The language of this region (North Kerry) is the love child of two languages: the Elizabethan English and Bardic Irish. The Bardic Irish is court Irish, distinct from the Irish spoken by ordinary people in the 1600s. The castles in this town were sacked by Cromwell’s soldiers during the reign of Charles I in the 1640s. At that time the government used to hire bards to do their office work, to write their letters and their histories and to draw up agreements. These people were known as an bhairdne. They were the Irish literary people. They adopted and used Elizabethan English — it was Shakespeare’s time. It was a beautiful, romantic, colorful language, the most beautiful in the world at that time. And when these two languages fused, it begot a new language, a love child, as we would say here in Ireland — not a bastard, mind you, but a love child. That love child is the language that has assisted every writer in Ireland, one way or the other, but especially here over the centuries. It’s a wonderful language, passed down from one generation to the next, so that people are very fond of using the colorful phrase.

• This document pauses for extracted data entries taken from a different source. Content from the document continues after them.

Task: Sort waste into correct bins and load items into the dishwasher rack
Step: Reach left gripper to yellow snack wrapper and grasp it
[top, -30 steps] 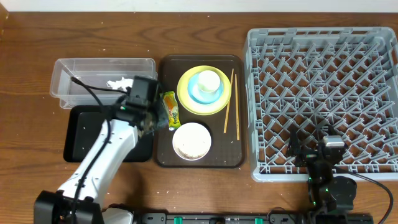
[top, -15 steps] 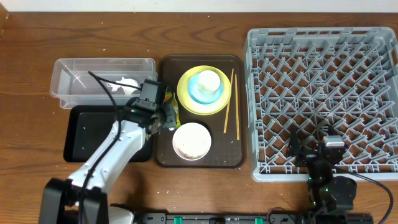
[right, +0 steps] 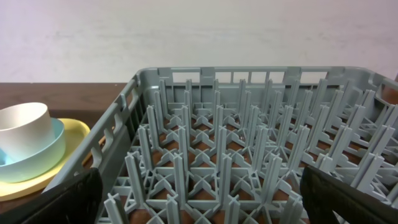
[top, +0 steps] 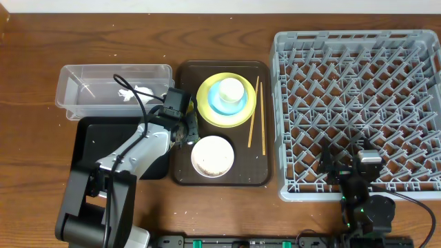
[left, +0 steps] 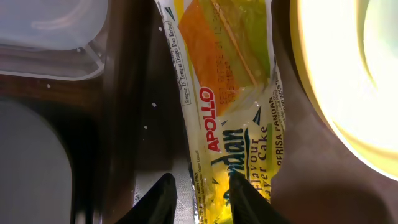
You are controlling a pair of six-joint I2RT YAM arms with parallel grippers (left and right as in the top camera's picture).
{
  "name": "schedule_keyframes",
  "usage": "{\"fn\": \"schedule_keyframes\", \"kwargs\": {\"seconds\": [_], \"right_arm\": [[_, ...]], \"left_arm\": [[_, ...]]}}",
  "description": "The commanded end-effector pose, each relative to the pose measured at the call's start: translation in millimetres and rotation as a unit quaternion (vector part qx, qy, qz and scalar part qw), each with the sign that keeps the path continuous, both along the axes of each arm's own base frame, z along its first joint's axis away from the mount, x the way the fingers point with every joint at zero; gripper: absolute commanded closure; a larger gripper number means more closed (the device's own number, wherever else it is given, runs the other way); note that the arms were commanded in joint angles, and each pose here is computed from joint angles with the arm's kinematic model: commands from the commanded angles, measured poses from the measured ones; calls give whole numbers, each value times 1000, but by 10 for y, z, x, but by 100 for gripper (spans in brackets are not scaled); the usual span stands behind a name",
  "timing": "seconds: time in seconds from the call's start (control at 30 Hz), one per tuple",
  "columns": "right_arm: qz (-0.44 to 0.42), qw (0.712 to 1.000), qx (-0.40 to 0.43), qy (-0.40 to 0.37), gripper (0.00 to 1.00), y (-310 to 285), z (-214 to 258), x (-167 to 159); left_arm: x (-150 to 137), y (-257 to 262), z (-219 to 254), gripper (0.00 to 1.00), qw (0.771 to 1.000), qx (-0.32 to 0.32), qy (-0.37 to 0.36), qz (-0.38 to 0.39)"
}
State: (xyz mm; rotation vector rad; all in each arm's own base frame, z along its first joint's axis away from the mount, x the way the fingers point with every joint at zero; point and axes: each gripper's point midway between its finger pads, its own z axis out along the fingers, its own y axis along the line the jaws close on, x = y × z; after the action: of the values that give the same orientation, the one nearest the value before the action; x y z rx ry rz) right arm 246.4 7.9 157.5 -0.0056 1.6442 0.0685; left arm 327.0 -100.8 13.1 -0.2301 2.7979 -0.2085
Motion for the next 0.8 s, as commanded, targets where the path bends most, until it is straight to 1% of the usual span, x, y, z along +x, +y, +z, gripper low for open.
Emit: {"fn": "schedule_keyframes", "kwargs": {"seconds": [0.0, 0.4, 0.57, 0.67, 0.77], "right_arm": [[-1, 1000, 0, 4, 1, -8, -22, 1], [-1, 1000, 0, 4, 1, -8, -22, 1], [-1, 1000, 0, 4, 1, -8, -22, 1], [-1, 1000, 0, 4, 1, -8, -22, 1], [-1, 1000, 0, 4, 1, -8, -22, 1]], "left_arm": [[-11, 3, -30, 66, 1000, 5, 1, -8], [5, -10, -104, 66, 1000, 6, 5, -9], [-3, -53, -165, 67, 1000, -5, 13, -12], [5, -62, -162, 79, 1000, -7, 11, -12], [8, -63, -159, 88, 1000, -7, 10, -12]]}}
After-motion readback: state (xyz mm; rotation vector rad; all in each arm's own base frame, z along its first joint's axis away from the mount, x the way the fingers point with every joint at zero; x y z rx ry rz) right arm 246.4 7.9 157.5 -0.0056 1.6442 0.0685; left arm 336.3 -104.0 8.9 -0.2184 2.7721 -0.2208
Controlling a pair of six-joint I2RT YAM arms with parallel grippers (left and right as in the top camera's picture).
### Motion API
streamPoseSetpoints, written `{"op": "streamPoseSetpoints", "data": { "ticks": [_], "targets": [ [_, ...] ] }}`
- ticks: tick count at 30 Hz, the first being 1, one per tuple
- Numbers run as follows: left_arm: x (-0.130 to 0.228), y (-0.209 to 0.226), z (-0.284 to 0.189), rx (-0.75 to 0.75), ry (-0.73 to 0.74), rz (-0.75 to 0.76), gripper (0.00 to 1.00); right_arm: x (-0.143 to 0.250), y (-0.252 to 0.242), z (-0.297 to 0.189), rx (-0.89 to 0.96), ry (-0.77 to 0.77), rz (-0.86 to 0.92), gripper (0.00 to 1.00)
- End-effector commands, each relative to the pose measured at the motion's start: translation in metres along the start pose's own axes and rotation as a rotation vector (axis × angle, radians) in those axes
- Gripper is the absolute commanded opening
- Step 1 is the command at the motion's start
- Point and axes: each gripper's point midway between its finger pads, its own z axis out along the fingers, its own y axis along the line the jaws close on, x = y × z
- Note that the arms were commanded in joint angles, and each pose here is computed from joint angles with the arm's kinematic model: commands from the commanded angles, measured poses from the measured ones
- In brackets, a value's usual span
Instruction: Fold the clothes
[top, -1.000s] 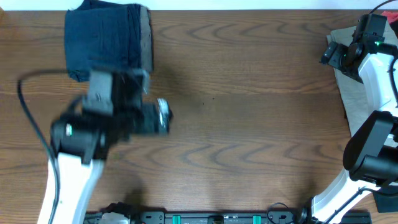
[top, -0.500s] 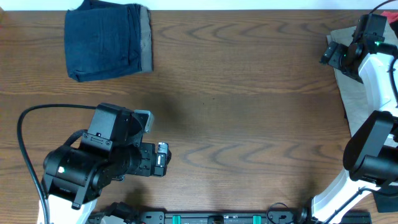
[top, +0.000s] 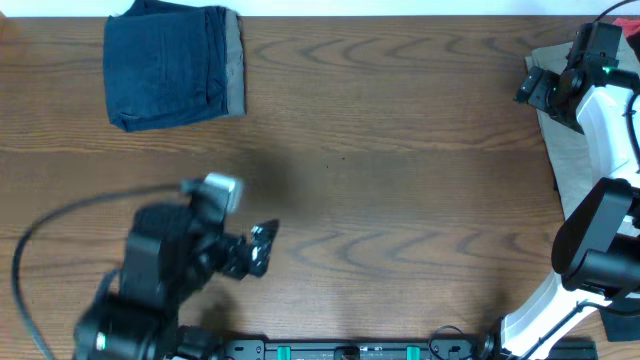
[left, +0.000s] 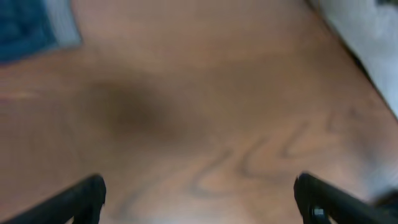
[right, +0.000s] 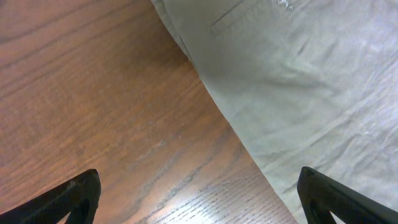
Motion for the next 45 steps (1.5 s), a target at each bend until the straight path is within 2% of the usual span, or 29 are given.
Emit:
{"op": "streamPoseSetpoints", "data": {
  "ticks": [1, 6, 8, 15, 27, 45],
  "targets": [
    [0.031, 0.024, -0.002, -0.07, -0.055, -0.001, 0.98, -0.003, -0.002, 0.0, 0.006, -0.005, 0.006, 0.99],
    [0.056, 0.048, -0.006, -0.161, -0.17, -0.043, 0.98, -0.003, -0.002, 0.0, 0.006, -0.005, 0.006, 0.99],
    [0.053, 0.059, -0.008, -0.215, -0.244, -0.037, 0.98, -0.003, -0.002, 0.0, 0.006, -0.005, 0.006, 0.99],
    [0.042, 0.076, -0.002, -0.263, -0.449, -0.01, 0.98, -0.003, -0.002, 0.0, 0.006, -0.005, 0.006, 0.99],
    [0.027, 0.097, 0.034, -0.261, -0.635, 0.046, 0.98, -0.003, -0.002, 0.0, 0.006, -0.005, 0.006, 0.99],
    [0.044, 0.124, 0.046, -0.34, -0.618, 0.003, 0.98, -0.003, -0.002, 0.0, 0.006, -0.005, 0.006, 0.99]
  ]
}}
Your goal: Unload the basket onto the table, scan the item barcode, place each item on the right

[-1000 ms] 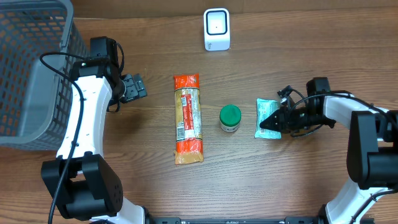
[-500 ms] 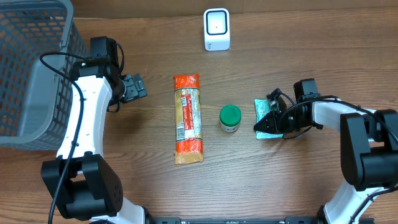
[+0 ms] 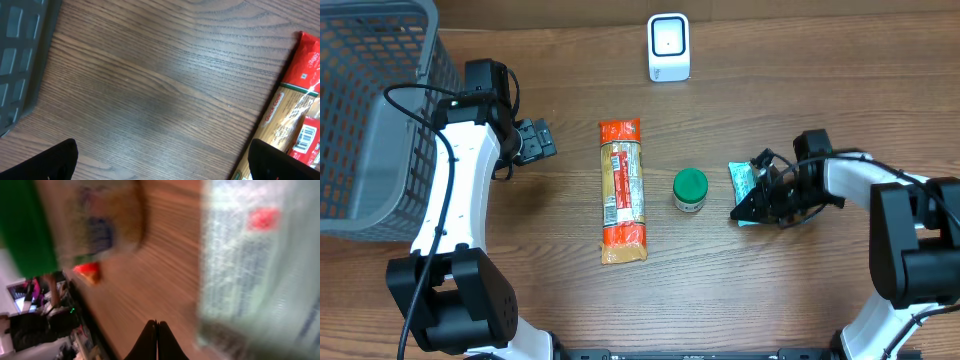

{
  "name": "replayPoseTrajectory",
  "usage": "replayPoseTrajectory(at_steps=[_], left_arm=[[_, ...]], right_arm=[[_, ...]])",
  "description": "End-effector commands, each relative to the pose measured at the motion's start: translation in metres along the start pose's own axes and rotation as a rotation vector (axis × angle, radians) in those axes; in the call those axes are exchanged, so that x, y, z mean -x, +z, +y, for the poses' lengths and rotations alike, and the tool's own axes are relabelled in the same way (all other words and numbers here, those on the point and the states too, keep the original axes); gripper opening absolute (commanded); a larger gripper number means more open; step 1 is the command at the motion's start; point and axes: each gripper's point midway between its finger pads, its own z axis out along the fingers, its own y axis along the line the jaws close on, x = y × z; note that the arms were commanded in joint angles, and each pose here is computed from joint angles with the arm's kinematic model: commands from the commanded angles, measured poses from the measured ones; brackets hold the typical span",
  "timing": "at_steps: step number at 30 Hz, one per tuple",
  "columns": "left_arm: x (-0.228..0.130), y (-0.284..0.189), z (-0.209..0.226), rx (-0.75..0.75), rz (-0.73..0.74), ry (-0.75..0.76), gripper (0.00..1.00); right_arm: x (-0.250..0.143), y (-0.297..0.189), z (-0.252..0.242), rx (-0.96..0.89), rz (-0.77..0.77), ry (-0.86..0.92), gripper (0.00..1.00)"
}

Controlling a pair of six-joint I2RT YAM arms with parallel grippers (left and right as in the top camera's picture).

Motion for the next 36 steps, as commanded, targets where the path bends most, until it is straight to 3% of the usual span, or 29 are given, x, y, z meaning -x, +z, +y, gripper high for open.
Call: replayPoseTrajectory(at_steps=[1,5,11,14,18,25,36], left_arm=[[0.004,-0.004,0.002,0.005,-0.017,0.019,1.00],[0.004,-0.004,0.002,0.005,-0.017,0.019,1.00],[0.004,-0.004,0.002,0.006,-0.016,0.019,1.00],[0.004,-0.004,0.002,0.005,-0.017,0.019,1.00],[0.004,-0.004,0.002,0.005,-0.017,0.019,1.00],[0.004,-0.004,0.002,0.005,-0.017,0.019,1.00],[0.004,-0.004,0.002,0.005,-0.017,0.019,1.00]], right_arm=[[0.033,-0.045,0.042,-0.052,-0.083,-0.190,0.04],[0.044,-0.069,0.035,-0.233,-0.093,-0.186,0.04],[0.045,-0.105,-0.036,-0.678,-0.164,0.107,0.05],[0.041,-0.117,-0.055,-0.797,-0.201,0.210,0.05],[0.033,-0.110,-0.062,-0.800,-0.188,0.221,0.14],[0.015,-0.087,-0.082,-0.786,-0.171,0.251,0.13],[-0.009,-0.050,-0.064,-0.560,-0.087,0.287,0.09]])
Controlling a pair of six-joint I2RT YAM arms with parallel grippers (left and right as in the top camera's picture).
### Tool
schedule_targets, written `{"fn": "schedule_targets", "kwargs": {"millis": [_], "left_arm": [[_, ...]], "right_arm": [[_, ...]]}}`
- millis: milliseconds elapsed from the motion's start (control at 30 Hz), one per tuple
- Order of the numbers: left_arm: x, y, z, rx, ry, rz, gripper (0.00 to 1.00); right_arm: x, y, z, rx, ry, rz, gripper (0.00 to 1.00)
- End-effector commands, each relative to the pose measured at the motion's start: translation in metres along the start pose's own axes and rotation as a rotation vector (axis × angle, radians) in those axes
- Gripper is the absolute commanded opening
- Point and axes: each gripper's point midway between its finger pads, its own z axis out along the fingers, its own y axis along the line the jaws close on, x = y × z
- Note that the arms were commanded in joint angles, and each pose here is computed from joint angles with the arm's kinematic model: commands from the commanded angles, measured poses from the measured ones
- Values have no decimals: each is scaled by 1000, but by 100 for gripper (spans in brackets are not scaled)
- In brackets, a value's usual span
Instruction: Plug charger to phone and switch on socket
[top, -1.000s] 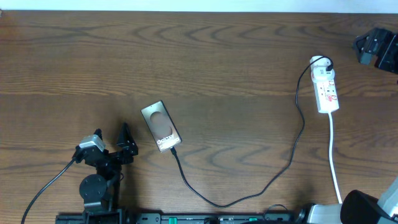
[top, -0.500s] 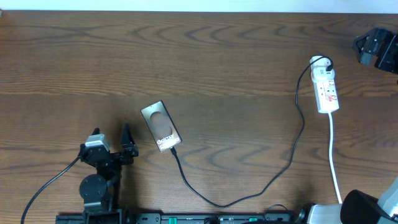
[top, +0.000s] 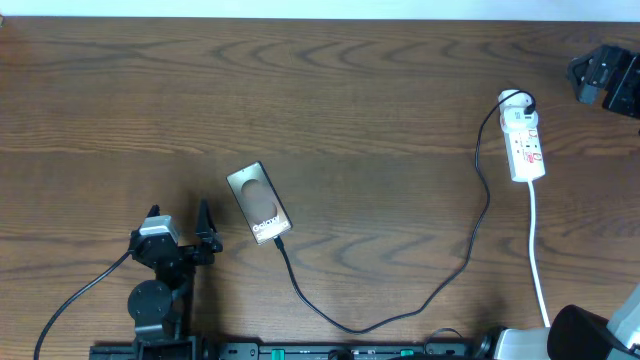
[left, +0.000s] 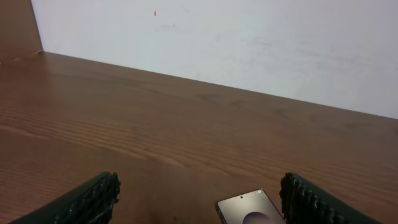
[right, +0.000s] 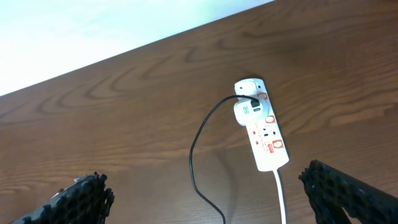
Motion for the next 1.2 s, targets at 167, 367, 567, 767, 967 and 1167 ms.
{"fn": "schedule_targets", "kwargs": {"millis": [167, 367, 567, 767, 967, 1167], "left_arm": [[14, 0, 0, 7, 49, 17, 85], [14, 0, 0, 7, 49, 17, 85], [14, 0, 0, 7, 49, 17, 85], [14, 0, 0, 7, 49, 17, 85], [14, 0, 0, 7, 49, 17, 85], [14, 0, 0, 7, 49, 17, 85]], "right_arm": [[-1, 4, -6, -10, -13, 7, 99], [-1, 4, -6, -10, -13, 7, 99], [-1, 4, -6, -10, -13, 7, 99], [-1, 4, -5, -7, -13, 6, 99], [-4, 10, -1, -4, -30, -38, 99], [0, 57, 19, -104, -92, -163, 99]]}}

I remember one time I knew an old matchmaker in the Stack Mountains just down the road here, a man called Dan Paddy-Andy — a beautiful sounding name. He made lots of matches in his time, but all his life he had courted a woman called Maire Din and eventually he won her over. And when he was dying, his barber — Sweeney was his name — said to him, “God damn you, Dan, there are two black curls on the back of your coat.” And Dan looked around and said, “Sweeney, you see these curls. They are the very same curls that brought Maire Din down from her perch and brought us sane and safely together.” He could put together a phrase like that, an insignificant phrase.
So the language we use here is vivid, it’s colorful, it’s highly charged with romanticism, but it’s not anachronistic. It suits, I would say, the poet, the playwright, the novelist, and the storyteller. Lying is one of the greatest attributes of the storyteller. A couple of good liars in a community will keep smiles on the people’s faces. I’m glad to say that we have a number of first-class liars left in the western seaboard.
Could you talk about some of your own work and the importance of land to the traditional people? The characters seem ruthless, obsessed. They go to great lengths to fulfill their goals, even to the point of sacrificing others, in The Field, Bull McCabe connives to take a plot of land away from an old widow, which results in the death of a rival — a stranger from England. And Mena in Sive is a scheming matchmaker who plots to sell her daughter to a lecherous old man.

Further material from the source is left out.